Both iOS 6 and BlackBerry 10 have nearly identical offerings with the out-of-the-box apps. You got your email (both integrate perfectly with Gmail and Yahoo!), calendar, maps, alarms, and the like. Of course Apple's maps app is something of a pariah now, but going either way on this will net you pretty much identical results.
This is almost entirely a function of having been around so much longer. Apple's App Store now several hundreds of thousands of apps while BB10 launched with just 7,000 apps available.
Furthermore, if you want to use apps and play games that are in the public consciousness, you're almost certainly going to want an iPhone.
BB10's notifications are all channeled through 'the Hub,' a landing spot for your emails, texts, Facebook messages, Twitter mentions, and the like.

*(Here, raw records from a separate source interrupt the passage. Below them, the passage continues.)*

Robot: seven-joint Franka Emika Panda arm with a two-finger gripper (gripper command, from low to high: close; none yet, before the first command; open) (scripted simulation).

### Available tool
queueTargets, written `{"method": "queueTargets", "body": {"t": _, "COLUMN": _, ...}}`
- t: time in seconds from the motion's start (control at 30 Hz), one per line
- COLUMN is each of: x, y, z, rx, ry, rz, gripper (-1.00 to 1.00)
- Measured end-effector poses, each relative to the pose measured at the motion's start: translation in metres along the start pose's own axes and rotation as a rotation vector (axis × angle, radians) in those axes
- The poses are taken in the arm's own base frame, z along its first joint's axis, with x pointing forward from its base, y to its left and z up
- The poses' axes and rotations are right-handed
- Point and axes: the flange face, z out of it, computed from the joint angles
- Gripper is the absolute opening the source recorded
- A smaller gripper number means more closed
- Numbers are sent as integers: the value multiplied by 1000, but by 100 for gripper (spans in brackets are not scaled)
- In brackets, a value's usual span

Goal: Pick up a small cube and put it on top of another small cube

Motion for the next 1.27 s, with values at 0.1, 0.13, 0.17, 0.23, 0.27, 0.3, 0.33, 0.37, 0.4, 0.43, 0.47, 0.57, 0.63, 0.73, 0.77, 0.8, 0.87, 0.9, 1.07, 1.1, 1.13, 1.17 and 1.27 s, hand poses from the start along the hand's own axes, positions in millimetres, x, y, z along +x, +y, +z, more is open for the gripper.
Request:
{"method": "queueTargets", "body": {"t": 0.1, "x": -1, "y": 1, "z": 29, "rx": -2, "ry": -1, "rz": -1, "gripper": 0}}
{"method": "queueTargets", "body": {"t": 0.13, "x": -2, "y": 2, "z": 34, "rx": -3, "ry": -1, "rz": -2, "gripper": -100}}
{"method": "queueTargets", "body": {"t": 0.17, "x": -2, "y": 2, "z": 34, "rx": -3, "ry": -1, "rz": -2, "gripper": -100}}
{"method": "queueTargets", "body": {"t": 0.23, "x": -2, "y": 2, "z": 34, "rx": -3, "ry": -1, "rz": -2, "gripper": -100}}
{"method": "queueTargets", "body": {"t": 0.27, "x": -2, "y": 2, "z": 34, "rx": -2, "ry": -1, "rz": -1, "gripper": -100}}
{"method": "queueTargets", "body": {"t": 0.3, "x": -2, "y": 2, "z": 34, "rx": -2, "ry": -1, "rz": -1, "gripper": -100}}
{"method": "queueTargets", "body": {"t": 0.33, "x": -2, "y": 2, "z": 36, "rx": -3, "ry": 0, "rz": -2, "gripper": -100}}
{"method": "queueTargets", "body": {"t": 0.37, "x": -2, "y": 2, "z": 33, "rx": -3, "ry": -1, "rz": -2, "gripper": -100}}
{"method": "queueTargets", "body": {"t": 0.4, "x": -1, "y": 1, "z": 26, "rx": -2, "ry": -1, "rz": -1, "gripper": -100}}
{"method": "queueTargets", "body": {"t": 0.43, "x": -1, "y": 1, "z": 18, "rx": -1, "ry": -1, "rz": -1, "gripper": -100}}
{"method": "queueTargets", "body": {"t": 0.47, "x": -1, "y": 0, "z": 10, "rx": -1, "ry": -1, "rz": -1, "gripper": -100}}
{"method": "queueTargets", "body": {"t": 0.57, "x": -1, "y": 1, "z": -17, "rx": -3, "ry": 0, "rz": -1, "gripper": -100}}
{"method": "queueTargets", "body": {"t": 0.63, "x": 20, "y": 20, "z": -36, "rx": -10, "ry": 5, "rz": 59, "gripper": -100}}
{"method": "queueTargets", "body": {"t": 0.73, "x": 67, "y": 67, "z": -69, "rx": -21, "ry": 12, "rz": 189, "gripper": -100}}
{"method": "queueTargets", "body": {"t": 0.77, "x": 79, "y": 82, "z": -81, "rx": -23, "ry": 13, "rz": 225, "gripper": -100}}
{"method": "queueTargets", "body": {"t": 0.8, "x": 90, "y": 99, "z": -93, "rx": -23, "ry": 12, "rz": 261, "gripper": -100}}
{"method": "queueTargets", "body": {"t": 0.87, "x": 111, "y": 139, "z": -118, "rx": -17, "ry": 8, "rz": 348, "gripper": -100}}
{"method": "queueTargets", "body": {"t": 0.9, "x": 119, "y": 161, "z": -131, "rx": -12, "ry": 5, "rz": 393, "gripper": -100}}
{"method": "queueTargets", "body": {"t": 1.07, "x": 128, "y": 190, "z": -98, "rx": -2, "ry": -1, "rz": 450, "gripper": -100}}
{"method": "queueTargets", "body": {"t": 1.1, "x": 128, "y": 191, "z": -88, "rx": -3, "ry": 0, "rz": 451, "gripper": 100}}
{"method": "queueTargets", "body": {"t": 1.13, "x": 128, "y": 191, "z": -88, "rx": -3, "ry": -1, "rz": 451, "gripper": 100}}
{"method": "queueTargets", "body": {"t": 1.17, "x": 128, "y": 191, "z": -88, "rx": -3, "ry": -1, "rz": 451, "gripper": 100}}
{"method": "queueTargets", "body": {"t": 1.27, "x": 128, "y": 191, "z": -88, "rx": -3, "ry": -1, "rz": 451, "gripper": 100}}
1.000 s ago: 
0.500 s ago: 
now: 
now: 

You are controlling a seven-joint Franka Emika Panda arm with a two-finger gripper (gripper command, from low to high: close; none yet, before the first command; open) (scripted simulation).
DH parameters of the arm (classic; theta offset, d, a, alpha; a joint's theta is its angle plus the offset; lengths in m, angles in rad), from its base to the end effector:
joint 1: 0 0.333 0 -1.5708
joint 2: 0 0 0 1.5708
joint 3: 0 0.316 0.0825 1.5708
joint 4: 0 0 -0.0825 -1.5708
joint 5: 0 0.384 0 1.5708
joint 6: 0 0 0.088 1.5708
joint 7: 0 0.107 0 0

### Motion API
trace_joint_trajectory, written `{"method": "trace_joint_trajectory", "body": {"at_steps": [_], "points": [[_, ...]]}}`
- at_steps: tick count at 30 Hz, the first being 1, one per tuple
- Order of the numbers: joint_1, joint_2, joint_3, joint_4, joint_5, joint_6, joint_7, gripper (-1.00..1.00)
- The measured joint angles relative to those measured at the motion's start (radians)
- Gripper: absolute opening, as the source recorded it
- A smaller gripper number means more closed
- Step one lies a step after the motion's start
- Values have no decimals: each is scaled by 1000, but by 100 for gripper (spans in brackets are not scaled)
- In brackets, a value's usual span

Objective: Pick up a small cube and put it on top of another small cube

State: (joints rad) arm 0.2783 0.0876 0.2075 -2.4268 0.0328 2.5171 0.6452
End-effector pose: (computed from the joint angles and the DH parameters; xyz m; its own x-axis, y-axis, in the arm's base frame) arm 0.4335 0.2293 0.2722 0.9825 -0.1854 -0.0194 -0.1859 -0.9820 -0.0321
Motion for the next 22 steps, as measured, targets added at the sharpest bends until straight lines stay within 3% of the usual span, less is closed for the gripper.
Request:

Apple's Notification centre functions the same way, except that BB10's Hub allows you to read and reply to your alerts without opening the corresponding app.
However, BB10 does not offer pop-up notifications like you've seen with iOS. You have to rely on some sort of alarm to go off, whether it's an audible sound effect or vibration.
A common complaint about iOS is that it doesn't allow for customisation the same way that Android does. Unfortunately the same seems to pretty much be true for BB10 as well.
Both allow for little more than moving icons around, creating folders, and changing the wallpaper. The differences here are negligible.
The major comparison is that while iOS is a mobile operating system that's been slowly improved and updated over the years, BB10 was built from scratch and can offer its users a brand new experience.
This may be enough of a call to get disillusioned Android and iOS users to drop their phones.
As Business Insider's Steve Kovach previously explained, BB10 is at least two years overdue, which has given consumers plenty of time to establish themselves with iOS or Android. It's a hard sell to convince people to switch from a mobile OS they already know.
On top of this, developers tend to prefer to make apps for iOS first and Android after that. With BB10 representing an entirely new platform, it's going to be tough to convince developers to create awesome apps for a phone that doesn't have as widespread of an audience yet.
In short, it looks grim for BlackBerry.